● **PROBLEM REQUIREMENTS**: With nothing left out, give the data back exactly.

● **RECORDED INFORMATION**:
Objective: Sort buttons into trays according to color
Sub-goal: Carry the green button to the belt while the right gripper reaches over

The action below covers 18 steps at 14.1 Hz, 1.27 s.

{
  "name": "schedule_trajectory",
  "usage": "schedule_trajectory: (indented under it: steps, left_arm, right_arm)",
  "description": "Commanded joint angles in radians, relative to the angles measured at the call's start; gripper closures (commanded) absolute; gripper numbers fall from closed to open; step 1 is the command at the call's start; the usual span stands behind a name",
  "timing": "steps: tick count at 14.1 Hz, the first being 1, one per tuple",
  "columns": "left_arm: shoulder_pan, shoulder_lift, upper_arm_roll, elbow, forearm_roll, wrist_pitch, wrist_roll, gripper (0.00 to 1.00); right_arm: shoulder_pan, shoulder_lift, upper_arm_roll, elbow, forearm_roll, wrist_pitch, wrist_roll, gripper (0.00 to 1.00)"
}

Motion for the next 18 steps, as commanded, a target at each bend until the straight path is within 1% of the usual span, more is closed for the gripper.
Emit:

● **SOLUTION FOR THIS EXERCISE**:
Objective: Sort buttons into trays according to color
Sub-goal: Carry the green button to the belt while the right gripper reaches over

The action below covers 18 steps at 14.1 Hz, 1.27 s.

{
  "name": "schedule_trajectory",
  "usage": "schedule_trajectory: (indented under it: steps, left_arm, right_arm)",
  "description": "Commanded joint angles in radians, relative to the angles measured at the call's start; gripper closures (commanded) absolute; gripper numbers fall from closed to open; step 1 is the command at the call's start; the usual span stands behind a name",
  "timing": "steps: tick count at 14.1 Hz, the first being 1, one per tuple",
  "columns": "left_arm: shoulder_pan, shoulder_lift, upper_arm_roll, elbow, forearm_roll, wrist_pitch, wrist_roll, gripper (0.00 to 1.00); right_arm: shoulder_pan, shoulder_lift, upper_arm_roll, elbow, forearm_roll, wrist_pitch, wrist_roll, gripper (0.00 to 1.00)"
}

Motion for the next 18 steps, as commanded, a target at each bend until the straight path is within 1% of the usual span, more is closed for the gripper.
Emit:

This is the complete answer to the exercise.